**To do:**
Reproduce verbatim the line in which "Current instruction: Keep" occurs, together with each line that follows it to the end of the listing, and nothing more.

**Available data:**
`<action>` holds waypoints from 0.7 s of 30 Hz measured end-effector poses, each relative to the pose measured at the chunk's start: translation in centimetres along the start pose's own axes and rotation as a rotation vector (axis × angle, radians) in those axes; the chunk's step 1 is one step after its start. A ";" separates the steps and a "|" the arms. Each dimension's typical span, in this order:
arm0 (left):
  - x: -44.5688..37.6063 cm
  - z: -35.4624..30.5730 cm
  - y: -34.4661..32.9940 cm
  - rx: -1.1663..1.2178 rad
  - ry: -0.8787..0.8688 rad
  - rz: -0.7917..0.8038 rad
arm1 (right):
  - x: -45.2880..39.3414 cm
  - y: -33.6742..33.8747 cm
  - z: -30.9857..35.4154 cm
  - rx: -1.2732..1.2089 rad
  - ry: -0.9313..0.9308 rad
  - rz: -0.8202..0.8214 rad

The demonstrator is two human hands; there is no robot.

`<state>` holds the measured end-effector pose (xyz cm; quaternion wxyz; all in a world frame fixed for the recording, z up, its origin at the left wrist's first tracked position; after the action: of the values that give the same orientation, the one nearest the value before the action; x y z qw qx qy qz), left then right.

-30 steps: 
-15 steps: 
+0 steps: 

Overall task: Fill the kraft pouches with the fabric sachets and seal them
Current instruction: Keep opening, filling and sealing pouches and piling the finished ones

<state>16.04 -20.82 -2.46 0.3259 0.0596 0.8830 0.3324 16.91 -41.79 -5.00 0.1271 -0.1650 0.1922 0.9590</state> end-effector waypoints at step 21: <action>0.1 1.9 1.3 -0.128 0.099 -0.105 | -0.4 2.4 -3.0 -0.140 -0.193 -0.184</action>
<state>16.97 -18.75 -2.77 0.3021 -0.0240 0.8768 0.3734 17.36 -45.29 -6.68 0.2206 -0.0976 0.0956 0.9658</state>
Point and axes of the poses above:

**Result:**
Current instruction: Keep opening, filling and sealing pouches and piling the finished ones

<state>16.04 -20.82 -2.46 0.3259 0.0596 0.8830 0.3324 16.91 -41.79 -5.00 0.1271 -0.1650 0.1922 0.9590</state> end-effector waypoints at step 21: <action>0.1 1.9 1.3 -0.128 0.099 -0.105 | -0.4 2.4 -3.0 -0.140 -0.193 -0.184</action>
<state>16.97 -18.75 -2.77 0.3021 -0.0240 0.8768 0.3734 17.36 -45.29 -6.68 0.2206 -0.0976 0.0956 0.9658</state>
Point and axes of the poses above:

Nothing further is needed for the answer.